Rio Tinto and Chinese metals company Chinalco have signed a non-binding memorandum of understanding (MoU) to establish a joint venture covering the development and operation of the Simandou iron ore project in Guinea, West Africa. The scope of the proposed joint venture includes rail and port infrastructure as well as the mine itself. Once fully operational, the mine is expected to produce more than 70 million mt/y of iron ore.

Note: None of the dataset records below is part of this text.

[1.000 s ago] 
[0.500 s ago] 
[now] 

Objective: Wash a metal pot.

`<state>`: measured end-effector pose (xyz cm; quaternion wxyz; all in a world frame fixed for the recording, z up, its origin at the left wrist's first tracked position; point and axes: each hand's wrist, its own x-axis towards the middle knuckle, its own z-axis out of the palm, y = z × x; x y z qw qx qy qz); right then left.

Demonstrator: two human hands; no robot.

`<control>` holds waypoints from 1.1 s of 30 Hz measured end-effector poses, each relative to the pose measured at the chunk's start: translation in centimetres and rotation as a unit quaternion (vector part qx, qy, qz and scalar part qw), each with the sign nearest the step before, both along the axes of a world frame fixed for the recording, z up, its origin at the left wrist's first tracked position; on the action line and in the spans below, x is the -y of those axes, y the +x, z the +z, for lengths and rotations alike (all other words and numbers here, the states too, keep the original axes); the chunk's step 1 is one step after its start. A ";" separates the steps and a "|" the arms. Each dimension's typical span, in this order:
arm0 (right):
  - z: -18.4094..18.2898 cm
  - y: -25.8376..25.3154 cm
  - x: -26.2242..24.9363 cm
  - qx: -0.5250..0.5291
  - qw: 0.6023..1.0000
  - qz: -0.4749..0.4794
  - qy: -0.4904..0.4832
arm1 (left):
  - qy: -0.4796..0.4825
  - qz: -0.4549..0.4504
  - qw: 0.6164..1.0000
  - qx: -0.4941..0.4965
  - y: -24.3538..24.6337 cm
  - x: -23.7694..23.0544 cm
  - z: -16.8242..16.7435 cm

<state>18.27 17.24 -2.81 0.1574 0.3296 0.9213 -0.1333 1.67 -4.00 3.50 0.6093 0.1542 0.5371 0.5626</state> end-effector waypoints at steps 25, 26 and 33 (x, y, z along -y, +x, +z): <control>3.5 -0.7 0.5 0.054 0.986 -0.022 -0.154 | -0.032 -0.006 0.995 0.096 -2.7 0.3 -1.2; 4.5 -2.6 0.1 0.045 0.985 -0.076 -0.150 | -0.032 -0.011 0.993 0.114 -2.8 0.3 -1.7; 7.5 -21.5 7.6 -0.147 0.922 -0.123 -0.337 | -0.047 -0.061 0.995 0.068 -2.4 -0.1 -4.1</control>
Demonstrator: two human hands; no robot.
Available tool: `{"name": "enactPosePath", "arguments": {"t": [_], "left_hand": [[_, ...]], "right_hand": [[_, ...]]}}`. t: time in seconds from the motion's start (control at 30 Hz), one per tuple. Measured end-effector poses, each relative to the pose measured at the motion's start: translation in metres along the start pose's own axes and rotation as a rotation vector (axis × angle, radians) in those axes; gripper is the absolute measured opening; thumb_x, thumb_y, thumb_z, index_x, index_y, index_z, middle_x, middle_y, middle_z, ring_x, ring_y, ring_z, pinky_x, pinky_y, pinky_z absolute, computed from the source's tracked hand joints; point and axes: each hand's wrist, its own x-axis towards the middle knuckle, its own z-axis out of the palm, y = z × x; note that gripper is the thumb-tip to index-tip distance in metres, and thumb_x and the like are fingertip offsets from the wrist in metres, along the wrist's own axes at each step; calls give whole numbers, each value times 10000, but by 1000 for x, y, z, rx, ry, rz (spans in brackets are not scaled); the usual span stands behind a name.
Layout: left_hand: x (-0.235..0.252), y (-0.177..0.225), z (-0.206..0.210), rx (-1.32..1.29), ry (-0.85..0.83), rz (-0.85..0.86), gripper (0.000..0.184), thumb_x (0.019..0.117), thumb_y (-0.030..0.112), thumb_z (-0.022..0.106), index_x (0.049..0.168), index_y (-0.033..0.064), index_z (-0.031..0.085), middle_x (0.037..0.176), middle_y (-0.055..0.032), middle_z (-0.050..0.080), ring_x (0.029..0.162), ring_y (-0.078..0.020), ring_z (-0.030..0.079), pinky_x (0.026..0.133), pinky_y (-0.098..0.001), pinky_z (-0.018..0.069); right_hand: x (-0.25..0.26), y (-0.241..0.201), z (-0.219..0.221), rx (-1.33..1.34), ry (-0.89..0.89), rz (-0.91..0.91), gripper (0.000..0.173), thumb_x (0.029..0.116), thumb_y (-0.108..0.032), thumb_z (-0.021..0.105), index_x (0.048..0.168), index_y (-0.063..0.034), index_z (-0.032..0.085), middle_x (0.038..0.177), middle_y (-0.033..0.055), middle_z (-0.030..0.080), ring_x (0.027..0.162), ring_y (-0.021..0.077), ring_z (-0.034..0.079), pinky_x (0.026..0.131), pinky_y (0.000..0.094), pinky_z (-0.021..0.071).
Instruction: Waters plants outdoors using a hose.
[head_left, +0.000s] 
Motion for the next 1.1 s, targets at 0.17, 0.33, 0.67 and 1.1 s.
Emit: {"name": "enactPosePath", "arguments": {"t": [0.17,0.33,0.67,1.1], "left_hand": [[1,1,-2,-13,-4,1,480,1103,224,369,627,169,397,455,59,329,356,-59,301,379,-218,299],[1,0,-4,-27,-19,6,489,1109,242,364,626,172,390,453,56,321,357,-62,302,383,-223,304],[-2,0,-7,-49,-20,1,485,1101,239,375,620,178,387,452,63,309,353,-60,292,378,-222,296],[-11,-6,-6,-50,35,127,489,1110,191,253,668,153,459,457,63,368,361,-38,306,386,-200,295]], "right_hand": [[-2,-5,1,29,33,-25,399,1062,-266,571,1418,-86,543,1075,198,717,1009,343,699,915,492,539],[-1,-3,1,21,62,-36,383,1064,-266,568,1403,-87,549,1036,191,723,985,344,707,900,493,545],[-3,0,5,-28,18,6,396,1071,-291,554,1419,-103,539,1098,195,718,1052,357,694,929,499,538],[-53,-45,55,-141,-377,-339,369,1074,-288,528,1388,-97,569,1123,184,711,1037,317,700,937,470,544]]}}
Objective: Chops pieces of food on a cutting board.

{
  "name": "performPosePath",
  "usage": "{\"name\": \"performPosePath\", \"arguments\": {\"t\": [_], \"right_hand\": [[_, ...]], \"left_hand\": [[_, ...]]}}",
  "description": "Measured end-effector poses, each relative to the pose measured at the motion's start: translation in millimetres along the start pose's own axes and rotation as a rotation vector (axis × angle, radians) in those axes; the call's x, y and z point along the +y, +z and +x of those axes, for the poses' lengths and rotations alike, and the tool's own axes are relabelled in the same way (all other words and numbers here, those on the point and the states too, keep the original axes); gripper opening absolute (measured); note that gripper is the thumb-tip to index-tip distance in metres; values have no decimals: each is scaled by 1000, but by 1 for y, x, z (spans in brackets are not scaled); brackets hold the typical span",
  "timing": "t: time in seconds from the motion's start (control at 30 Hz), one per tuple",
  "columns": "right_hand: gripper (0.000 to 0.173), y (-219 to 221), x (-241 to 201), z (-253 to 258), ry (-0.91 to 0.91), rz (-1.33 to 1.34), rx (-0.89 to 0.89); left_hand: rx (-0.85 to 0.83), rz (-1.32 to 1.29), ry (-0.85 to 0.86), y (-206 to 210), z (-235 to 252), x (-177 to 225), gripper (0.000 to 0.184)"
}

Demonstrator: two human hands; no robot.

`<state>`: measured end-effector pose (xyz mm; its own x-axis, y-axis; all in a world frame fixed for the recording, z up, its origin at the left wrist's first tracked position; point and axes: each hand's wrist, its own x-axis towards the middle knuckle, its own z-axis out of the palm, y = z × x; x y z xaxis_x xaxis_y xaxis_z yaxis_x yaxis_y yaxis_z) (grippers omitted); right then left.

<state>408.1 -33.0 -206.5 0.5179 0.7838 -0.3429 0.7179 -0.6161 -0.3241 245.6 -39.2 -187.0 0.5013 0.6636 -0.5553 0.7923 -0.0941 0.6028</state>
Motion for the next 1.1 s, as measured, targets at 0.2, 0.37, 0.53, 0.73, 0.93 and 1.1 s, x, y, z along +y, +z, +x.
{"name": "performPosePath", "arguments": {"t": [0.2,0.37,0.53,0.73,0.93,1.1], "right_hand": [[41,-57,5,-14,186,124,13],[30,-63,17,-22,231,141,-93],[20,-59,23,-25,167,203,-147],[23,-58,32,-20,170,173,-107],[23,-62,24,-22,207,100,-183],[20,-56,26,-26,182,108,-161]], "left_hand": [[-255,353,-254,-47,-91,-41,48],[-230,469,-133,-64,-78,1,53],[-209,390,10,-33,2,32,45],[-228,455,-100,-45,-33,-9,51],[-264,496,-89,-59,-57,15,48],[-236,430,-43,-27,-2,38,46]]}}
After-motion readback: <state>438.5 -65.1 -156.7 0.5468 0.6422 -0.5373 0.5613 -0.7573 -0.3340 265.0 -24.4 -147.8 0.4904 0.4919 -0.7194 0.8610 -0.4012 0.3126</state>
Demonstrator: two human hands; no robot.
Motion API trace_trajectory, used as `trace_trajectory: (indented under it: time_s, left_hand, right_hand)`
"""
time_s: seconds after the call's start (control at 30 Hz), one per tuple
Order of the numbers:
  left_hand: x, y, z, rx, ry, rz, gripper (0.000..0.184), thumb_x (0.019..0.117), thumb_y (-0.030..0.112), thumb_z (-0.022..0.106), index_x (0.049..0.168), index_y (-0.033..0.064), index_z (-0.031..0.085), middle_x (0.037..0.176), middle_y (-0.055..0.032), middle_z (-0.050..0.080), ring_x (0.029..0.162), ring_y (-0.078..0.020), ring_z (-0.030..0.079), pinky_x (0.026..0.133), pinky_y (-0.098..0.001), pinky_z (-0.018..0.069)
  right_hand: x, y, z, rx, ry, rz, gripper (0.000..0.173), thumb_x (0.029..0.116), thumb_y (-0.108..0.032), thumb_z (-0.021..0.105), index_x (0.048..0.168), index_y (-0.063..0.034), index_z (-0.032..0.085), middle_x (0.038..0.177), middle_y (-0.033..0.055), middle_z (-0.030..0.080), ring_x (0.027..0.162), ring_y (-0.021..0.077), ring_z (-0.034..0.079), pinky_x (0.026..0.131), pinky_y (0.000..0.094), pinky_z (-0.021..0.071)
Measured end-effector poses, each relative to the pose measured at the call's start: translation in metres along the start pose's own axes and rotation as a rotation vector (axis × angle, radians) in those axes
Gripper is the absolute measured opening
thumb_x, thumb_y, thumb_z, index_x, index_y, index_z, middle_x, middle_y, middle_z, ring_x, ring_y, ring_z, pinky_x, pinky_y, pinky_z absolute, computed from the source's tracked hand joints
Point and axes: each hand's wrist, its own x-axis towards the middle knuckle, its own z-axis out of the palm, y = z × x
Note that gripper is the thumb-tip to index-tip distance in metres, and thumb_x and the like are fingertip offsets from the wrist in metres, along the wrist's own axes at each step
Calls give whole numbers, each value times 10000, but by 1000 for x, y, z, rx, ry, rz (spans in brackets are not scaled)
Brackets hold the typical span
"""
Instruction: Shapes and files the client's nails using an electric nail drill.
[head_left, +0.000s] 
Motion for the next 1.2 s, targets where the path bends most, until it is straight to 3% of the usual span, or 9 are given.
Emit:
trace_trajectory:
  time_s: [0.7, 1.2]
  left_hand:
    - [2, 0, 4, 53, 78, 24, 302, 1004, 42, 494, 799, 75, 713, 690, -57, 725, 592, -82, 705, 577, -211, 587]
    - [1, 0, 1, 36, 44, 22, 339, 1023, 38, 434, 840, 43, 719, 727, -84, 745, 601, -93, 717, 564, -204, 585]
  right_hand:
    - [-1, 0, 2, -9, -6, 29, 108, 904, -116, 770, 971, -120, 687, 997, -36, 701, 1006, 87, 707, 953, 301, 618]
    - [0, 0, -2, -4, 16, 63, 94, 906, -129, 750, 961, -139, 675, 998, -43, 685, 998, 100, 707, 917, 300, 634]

Rio Tinto currently owns 95% of the Simandou project, with the remaining 5% held by the International Finance Corp. (IFC). Under the MoU, Rio Tinto’s interest in the Simandou project will be held in a new joint venture. Chinalco will acquire a 47% interest in the joint venture by providing $1.35 billion on an earn-in basis through sole funding of ongoing development work over the next two to three years. Once Chinalco has contributed its $1.35 billion, the Rio Tinto and Chinalco effective interests in the Simandou project will be 50.35% and 44.65%, respectively.

The Guinean government holds an option to buy up to 20% of the project. Any interest acquired by the Guinean government would proportionally reduce the effective interests of Rio Tinto, Chinalco, and the IFC.

Following the formation of the joint venture, Rio Tinto’s Simfer subsidiary will continue to manage Simandou project development. In addition to the funding provided by Chinalco, the project will require significant additional development expenditure before it becomes fully operational.

Simandou is located in south-eastern Guinea. Initial feasibility studies have been completed for the project, and development work is progressing. Rio Tinto has spent more than $600 million on exploration and evaluation work to date. The current mine, rail and port plan anticipates creating more than 4,000 full-time jobs during the operational phase.